During our event, Carl Cavers revealed how the UK firm earned the trust of Xbox and PlayStation when handling first-party IPs

If they want to attract -- and retain -- collaborations with some of the game industry's biggest players, independent developers need to ensure they "absolutely deliver" on its promises.

Still flush from its BAFTA success -- the delightful Sackboy: A Big Adventure secured not one but two awards at last month's BAFTA Game Awards -- Sumo Group believes it walks the walk when it comes to honouring its commitments.

"We've got a saying at Sumo: we're only as good as the last game we make," Sumo Group's CEO, Carl Cavers -- an industry veteran who founded Sumo with three partner founders back in 2003 -- told us during our recent GI Live Online event. "We put everything into ensuring that that game is the best it possibly can be by the time it comes out."

Carl Cavers, Sumo Group

Cavers posits it's this mantra that has fuelled Sumo's accomplishments. The company prides itself as being one of the UK's largest providers of end-to-end game development, specialising in collaboration and co-development services. It's these pivotal partnerships with companies like Sony and Microsoft that have propelled Sumo's success, which recently posted revenues of £68.9 million and revealed an astonishing year-on-year growth of 40.7 per cent.

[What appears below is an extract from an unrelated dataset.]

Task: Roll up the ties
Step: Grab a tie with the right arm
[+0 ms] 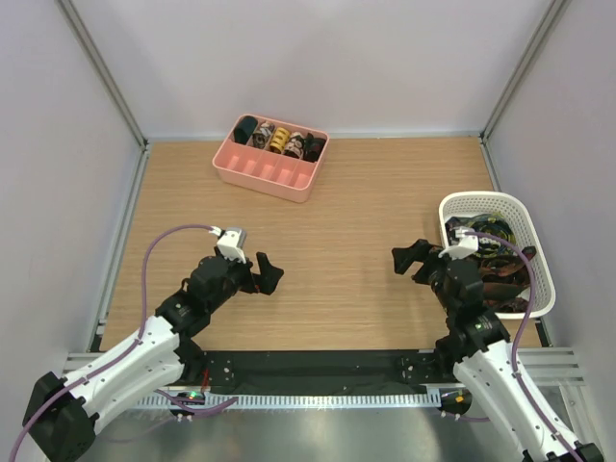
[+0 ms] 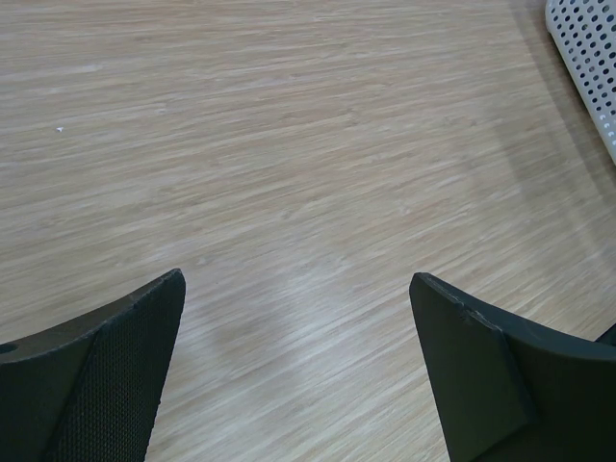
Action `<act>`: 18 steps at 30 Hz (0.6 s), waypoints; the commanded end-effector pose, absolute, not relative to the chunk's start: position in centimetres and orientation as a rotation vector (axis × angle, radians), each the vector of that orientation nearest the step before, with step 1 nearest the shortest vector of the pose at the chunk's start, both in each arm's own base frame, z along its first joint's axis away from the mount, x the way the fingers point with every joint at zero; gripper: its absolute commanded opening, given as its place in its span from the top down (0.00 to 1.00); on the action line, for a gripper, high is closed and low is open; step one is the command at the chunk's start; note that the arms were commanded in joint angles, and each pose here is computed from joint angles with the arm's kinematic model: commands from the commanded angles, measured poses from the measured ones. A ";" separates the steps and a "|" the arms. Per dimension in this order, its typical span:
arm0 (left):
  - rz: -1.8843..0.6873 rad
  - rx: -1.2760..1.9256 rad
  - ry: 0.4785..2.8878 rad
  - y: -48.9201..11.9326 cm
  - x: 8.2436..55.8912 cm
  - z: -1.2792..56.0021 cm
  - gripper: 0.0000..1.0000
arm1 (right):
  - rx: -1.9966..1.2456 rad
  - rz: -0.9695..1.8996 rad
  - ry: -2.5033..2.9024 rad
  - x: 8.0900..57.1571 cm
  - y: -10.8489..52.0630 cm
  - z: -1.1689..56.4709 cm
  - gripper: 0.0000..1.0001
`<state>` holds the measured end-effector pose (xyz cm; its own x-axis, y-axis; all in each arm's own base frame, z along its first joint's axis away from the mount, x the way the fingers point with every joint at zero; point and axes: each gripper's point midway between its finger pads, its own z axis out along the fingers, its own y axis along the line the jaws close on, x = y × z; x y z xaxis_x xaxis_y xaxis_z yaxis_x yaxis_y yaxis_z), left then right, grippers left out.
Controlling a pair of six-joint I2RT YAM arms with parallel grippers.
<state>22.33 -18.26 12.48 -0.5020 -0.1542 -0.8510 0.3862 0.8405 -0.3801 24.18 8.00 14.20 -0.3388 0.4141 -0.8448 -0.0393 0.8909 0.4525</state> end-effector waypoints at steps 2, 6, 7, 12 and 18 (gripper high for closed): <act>-0.664 0.165 1.954 -18.3 22.8 13.5 0.00 | 0.297 0.453 1.783 25.1 7.4 17.7 0.01; -0.664 0.163 1.954 -18.3 22.9 13.6 0.00 | 0.494 0.179 1.859 25.3 3.0 19.5 0.28; -0.661 0.163 1.954 -18.3 22.9 13.6 0.00 | 0.514 0.112 1.883 25.5 2.2 20.0 0.30; -0.673 0.172 1.961 -18.5 22.8 13.5 0.00 | 0.599 -0.128 1.979 27.9 -1.3 22.8 0.27; -0.684 0.175 1.961 -18.7 22.7 13.6 0.00 | 0.742 -0.224 2.037 30.5 -6.2 22.0 0.12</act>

"We love collaborating," Cavers explains. "We do take on responsibility for doing whole game development -- from the idea right the way through to final delivery -- but we believe that collaboration gives you something extra, and working with the right people -- talented and creative, passionate people -- is the right thing to do."

But how do those partnerships come about in the first place? Sumo has been trusted with some of the industry's most cherished IPs, including the closest thing Sony has to a mascot -- Sackboy himself -- but how on earth does an independent studio attract that kind of attention?

"I think you'll start to build a good, solid reputation if you deliver what you set out to deliver," Cavers says. "Ideally exceed it -- be cautious about what you promise -- but at the same time, make sure that you absolutely deliver what you said you're going to deliver.

"[You have to put] a lot of effort into the working relationship. It's not about a commercial relationship at that point -- it's about the working relationship -- and how you can work together to realise a better game at the end of the day. And we value input from our partners as much as they value our input to try and make the game the best that it possibly can be.

"You'll start to build a good, solid reputation if you deliver what you set out to deliver. Ideally, exceed it"

"We're quite humble in what we do -- you know, we don't try and take over from the publisher," he adds. "In terms of the ownership of the game or the IP, we stay in the shadows. They're responsible -- it's their game, it's their IP. But we're responsible for giving them quality."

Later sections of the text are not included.